***** INFORMATION SHOWN

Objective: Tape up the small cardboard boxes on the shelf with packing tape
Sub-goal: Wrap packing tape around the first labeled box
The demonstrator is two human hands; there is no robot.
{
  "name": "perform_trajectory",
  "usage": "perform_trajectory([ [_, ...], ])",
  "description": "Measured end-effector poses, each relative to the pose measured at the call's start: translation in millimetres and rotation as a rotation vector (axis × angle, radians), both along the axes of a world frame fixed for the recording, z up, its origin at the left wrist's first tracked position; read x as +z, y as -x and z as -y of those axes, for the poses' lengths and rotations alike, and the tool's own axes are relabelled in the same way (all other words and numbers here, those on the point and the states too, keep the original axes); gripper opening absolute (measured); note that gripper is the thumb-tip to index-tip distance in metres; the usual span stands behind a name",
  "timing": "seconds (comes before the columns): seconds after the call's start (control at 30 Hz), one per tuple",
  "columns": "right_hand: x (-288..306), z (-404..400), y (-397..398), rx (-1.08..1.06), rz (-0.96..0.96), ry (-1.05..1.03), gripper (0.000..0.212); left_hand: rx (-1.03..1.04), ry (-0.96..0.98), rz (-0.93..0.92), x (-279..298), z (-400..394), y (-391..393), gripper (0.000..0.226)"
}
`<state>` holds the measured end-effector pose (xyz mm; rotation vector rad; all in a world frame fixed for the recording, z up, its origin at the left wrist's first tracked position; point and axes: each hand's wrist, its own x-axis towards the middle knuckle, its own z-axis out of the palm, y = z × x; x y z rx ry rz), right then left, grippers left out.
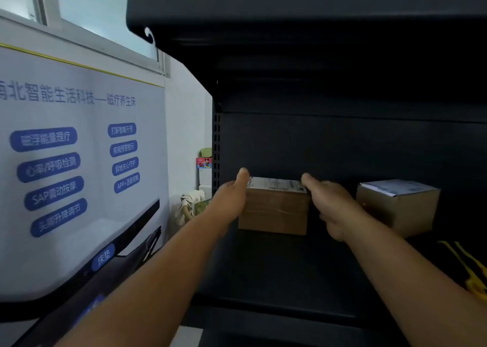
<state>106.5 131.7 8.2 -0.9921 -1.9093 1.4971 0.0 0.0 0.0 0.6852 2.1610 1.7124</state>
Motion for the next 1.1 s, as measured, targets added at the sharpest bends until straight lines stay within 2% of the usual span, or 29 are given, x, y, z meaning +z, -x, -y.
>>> perform_trajectory([
  [0.23, -4, 5, 6, 0.016, -0.041, 0.073, 0.054, -0.040, -0.055, 0.026, -6, -6, 11, 0.063],
  [0.4, 0, 6, 1, -0.070, -0.197, 0.091, 0.022, -0.043, -0.252, -0.001, -9, -2, 14, 0.045],
  [0.53, -3, 9, -5, -0.105, -0.324, 0.121, 0.025, -0.119, -0.277, -0.163, -13, 4, 12, 0.063],
  [0.67, -10, 11, -12, -0.126, -0.405, 0.129, 0.030, -0.189, -0.282, -0.297, -22, 8, 12, 0.053],
  [0.8, -16, 12, -18, -0.118, -0.443, 0.165, 0.034, -0.216, -0.356, -0.273, -27, 13, 3, 0.043],
  [0.93, -18, 11, -23, -0.135, -0.474, 0.217, 0.034, -0.217, -0.454, -0.198, -24, 15, -6, 0.009],
  [1.03, -19, 11, -27, -0.139, -0.492, 0.203, 0.015, -0.164, -0.489, -0.108, -23, 13, -9, 0.022],
  [1.1, -19, 11, -28, -0.131, -0.494, 0.179, 0.007, -0.154, -0.517, -0.084, -22, 13, -11, 0.017],
])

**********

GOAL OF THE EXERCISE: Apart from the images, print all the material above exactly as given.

REPLY:
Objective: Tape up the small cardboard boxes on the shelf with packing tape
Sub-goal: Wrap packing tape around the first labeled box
The demonstrator is two human hands; there is no robot.
{
  "name": "perform_trajectory",
  "usage": "perform_trajectory([ [_, ...], ])",
  "description": "Measured end-effector poses, each relative to the pose measured at the call's start: translation in millimetres and rotation as a rotation vector (axis × angle, radians), both along the axes of a world frame fixed for the recording, z up, its origin at the left wrist's first tracked position; read x as +z, y as -x and z as -y of those axes, for the poses' lengths and rotations alike, and the tool's own axes are relabelled in the same way (all other words and numbers here, those on the point and the states too, keep the original axes); gripper opening absolute (measured); note that gripper is the thumb-tip to index-tip distance in metres; the usual span stands behind a name",
  "timing": "seconds (comes before the columns): seconds after the call's start (control at 30 Hz), one per tuple",
  "columns": "right_hand: x (-288..306), z (-404..400), y (-397..398), rx (-1.08..1.06), rz (-0.96..0.96), ry (-1.05..1.03), gripper (0.000..0.212); left_hand: rx (-1.03..1.04), ry (-0.96..0.98), rz (-0.93..0.92), x (-279..298), z (-400..394), y (-391..393), gripper (0.000..0.226)"
}
`<state>` holds the measured end-effector pose (xyz mm; rotation vector rad; all in a world frame fixed for the recording, z up, its origin at the left wrist's first tracked position; point and axes: each hand's wrist, its own x-axis towards the middle knuckle, its own z-axis out of the palm, y = z × x; x y z rx ry rz), right then left, grippers left out.
<state>106.5 131.7 8.2 -0.9921 -1.9093 1.4971 0.0 0.0 0.0 0.6852 2.1610 1.7124</state>
Motion for the next 1.1 s, as measured, targets added at the sharpest bends until straight lines stay within 2% of the usual span, or 29 are given, x, y, z meaning +z, -x, -y.
>>> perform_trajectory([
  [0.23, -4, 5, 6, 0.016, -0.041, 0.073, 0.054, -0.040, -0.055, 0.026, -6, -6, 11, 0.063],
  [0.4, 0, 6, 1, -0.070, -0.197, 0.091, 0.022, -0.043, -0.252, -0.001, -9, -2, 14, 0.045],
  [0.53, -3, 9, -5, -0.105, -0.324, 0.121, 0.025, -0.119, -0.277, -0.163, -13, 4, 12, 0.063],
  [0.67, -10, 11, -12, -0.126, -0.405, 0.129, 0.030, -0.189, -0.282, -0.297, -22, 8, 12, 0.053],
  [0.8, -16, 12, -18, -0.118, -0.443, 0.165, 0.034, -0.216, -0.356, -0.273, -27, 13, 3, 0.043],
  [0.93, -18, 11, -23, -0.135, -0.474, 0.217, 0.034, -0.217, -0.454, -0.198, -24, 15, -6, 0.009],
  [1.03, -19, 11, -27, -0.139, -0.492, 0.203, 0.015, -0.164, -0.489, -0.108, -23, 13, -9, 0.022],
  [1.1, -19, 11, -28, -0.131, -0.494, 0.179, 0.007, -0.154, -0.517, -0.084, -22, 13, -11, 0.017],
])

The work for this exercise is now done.